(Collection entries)

== Segment start ==

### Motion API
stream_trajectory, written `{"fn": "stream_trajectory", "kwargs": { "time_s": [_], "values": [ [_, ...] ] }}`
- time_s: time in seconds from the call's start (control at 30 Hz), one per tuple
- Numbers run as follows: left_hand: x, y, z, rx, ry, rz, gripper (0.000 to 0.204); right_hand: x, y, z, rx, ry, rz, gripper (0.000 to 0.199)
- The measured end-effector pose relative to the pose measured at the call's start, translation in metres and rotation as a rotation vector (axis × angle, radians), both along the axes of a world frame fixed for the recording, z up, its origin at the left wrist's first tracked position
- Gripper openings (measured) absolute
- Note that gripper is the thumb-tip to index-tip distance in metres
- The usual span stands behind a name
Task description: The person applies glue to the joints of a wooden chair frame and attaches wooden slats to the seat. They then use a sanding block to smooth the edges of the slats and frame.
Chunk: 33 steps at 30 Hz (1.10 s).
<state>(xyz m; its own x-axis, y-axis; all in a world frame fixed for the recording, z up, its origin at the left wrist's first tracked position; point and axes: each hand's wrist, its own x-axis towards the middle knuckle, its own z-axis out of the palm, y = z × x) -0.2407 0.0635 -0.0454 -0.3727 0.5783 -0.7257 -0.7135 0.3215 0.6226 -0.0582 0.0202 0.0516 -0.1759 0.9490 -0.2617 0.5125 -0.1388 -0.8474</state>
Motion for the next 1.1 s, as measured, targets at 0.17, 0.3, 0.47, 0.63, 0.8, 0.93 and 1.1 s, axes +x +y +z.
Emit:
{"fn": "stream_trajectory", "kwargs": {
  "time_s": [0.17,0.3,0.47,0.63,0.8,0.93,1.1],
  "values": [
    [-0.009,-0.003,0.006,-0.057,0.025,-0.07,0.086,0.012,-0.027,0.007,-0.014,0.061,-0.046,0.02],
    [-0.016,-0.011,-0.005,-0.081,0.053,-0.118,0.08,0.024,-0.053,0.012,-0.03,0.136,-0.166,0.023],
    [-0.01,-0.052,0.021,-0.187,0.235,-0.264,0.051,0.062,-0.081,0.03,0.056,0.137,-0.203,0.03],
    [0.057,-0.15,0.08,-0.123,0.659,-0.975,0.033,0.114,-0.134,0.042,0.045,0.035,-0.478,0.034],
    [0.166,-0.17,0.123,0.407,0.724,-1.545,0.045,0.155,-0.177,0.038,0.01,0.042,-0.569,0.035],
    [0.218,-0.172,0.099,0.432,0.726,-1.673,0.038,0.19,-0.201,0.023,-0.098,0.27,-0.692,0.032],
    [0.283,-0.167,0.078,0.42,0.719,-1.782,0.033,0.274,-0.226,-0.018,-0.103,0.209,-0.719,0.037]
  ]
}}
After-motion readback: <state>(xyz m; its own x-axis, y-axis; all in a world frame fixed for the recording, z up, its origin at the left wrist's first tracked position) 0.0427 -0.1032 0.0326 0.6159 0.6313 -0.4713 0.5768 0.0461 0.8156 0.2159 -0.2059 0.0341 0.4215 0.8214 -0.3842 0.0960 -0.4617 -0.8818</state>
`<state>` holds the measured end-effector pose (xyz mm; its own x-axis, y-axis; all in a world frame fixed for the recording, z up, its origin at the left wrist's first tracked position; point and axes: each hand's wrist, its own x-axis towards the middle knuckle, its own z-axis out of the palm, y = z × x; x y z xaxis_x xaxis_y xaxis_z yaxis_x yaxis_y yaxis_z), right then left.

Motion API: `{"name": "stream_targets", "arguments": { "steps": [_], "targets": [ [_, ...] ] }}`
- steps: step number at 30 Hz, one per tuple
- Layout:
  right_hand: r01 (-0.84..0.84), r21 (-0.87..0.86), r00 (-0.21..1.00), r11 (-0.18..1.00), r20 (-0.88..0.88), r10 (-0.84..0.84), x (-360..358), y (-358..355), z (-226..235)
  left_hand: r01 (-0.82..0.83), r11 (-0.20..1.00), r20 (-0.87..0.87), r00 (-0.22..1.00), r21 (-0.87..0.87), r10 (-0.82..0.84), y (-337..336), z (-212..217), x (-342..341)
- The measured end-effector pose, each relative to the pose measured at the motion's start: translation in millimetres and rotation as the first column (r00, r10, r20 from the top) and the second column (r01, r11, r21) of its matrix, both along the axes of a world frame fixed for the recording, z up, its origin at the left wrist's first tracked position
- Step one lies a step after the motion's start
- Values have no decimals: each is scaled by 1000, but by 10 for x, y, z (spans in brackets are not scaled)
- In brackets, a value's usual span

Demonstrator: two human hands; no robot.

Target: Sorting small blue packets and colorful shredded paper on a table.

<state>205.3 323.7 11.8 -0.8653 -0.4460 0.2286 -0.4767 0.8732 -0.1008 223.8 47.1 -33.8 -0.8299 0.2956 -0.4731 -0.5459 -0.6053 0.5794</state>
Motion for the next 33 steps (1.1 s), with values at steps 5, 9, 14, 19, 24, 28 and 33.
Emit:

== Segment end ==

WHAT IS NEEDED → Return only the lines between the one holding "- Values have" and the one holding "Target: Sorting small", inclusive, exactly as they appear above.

EXERCISE SOLUTION →
- Values have no decimals: each is scaled by 1000, but by 10 for x, y, z (spans in brackets are not scaled)
- In brackets, a value's usual span

Demonstrator: two human hands; no robot.

Target: Sorting small blue packets and colorful shredded paper on a table.

The response is complete as it stands.